INFORMATION SUPPLIED Block Start

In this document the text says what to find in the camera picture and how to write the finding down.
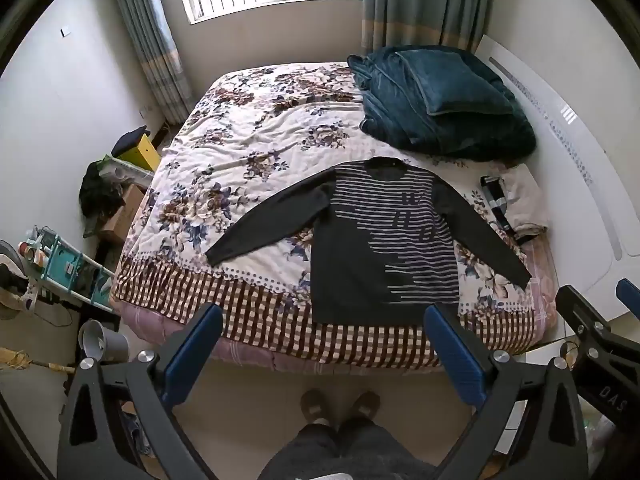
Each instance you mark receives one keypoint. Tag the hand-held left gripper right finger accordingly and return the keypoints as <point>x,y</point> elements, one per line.
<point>457,355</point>

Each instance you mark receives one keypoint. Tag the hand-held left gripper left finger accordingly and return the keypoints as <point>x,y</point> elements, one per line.
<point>192,350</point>

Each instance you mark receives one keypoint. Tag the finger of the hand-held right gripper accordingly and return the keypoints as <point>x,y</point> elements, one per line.
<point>630,296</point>
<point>582,317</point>

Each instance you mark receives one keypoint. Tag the dark striped sweater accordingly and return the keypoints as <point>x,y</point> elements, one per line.
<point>350,260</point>

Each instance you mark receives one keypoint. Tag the grey waste bin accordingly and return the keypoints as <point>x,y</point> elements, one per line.
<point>102,342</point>

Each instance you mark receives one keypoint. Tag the person's right slipper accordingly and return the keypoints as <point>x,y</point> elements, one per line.
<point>366,404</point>

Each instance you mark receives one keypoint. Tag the person's slipper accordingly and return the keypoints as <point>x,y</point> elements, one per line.
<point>366,404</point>
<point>314,405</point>

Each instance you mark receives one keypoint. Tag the beige folded garment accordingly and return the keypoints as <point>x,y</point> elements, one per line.
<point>525,200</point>

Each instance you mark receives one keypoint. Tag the person's left slipper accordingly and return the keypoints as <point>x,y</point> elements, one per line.
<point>314,405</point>

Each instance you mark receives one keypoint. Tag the striped folded garment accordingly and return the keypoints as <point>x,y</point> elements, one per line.
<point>496,200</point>

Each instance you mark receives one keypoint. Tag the person's legs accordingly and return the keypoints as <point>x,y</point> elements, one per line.
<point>345,452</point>

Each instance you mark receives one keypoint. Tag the teal storage rack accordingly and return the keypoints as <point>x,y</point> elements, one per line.
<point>67,265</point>

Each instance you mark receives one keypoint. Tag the cardboard box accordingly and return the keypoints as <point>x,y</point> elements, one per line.
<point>122,215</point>

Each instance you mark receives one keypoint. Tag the white headboard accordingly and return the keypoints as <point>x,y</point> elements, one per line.
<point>560,135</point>

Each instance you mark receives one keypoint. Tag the black plastic bag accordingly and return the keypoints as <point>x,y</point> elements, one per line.
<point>100,192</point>

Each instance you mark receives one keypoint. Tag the yellow box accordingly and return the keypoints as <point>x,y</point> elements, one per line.
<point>145,152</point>

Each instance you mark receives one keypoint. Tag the dark cushion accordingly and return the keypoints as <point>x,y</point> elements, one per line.
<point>129,141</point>

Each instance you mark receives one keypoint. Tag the floral quilt on bed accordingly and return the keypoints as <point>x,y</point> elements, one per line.
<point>240,125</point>

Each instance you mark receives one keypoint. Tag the teal fleece blanket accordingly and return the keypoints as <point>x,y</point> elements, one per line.
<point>450,120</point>

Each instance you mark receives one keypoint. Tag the grey-blue curtain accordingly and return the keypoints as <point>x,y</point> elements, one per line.
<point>155,50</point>
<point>415,5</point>

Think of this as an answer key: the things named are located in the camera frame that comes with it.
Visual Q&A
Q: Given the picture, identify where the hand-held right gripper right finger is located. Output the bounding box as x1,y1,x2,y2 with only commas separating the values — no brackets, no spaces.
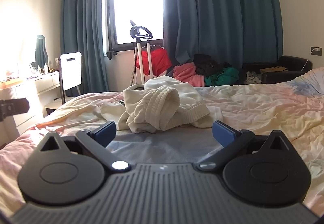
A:
197,120,289,171

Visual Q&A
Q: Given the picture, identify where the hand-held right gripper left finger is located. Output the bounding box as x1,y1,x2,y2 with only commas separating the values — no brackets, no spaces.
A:
40,121,131,172

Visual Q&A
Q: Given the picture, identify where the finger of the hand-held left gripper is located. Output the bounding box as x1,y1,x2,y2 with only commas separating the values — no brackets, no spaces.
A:
0,98,30,121

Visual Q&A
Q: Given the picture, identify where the cream white zip hoodie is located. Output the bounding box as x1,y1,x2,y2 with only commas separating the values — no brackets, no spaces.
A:
99,75,224,134

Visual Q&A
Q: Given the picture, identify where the white dressing table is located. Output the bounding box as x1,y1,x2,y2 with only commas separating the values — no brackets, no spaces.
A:
0,71,62,136

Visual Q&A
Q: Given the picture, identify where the bed with pastel sheet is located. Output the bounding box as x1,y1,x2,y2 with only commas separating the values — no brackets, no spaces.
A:
0,67,324,214

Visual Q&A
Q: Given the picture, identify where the green garment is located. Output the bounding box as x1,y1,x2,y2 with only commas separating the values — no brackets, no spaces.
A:
205,67,240,87

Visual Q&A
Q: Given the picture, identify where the patterned white cloth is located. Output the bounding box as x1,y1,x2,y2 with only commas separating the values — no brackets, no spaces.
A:
246,72,262,84

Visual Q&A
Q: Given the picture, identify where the white folding chair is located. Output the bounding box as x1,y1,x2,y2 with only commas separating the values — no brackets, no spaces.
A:
58,52,83,104

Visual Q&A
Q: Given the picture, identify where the black garment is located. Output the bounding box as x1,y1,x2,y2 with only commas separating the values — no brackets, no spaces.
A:
194,54,231,77

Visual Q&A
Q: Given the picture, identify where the cardboard box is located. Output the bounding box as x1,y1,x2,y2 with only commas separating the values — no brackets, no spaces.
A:
260,66,288,76

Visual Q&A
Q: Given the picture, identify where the red garment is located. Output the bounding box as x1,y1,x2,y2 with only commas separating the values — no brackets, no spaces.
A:
136,46,172,76

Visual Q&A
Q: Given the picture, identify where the black sofa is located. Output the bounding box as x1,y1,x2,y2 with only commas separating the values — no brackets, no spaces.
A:
242,55,313,84

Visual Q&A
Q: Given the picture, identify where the standing garment steamer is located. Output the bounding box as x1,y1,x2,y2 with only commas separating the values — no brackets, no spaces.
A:
129,20,155,88

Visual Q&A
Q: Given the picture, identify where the narrow teal curtain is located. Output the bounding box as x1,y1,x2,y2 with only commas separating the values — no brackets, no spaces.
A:
60,0,110,99

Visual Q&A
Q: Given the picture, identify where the wide teal curtain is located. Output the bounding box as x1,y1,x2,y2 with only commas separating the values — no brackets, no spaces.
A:
162,0,283,80

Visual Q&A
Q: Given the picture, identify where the dark framed window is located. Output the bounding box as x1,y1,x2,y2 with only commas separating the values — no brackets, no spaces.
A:
106,0,165,53

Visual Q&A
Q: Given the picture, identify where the wavy frame mirror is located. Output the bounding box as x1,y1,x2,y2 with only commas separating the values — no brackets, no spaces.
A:
35,35,49,69

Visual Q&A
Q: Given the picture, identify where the white charger cable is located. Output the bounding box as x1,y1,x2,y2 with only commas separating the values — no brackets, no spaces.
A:
301,49,320,72

INFORMATION SUPPLIED Block End

Where a line of the records has the string "held", return that line.

> **THE COMPLETED TASK**
Each instance you mark receives one keypoint. Tag the hand-held left gripper right finger accordingly and return the keypoints as <point>x,y</point> elements, one per line.
Each instance you mark receives one keypoint. Tag the hand-held left gripper left finger accordingly and return the keypoints as <point>x,y</point> elements, one per line.
Each instance you mark receives one keypoint. Tag the finger of the hand-held right gripper accordingly and return the keypoints as <point>x,y</point> elements, one per line.
Q: Given the picture, identify where the hand-held right gripper right finger is located. Output the bounding box as x1,y1,x2,y2 with only commas separating the values — no brackets, no spaces.
Q: Given the picture, identify where the hand-held right gripper left finger is located. Output the bounding box as x1,y1,x2,y2 with only commas separating the values — no brackets, no spaces.
Q: Given the picture, identify where the finger of the hand-held left gripper is located. Output the bounding box as x1,y1,x2,y2 with only commas separating the values — no brackets, no spaces.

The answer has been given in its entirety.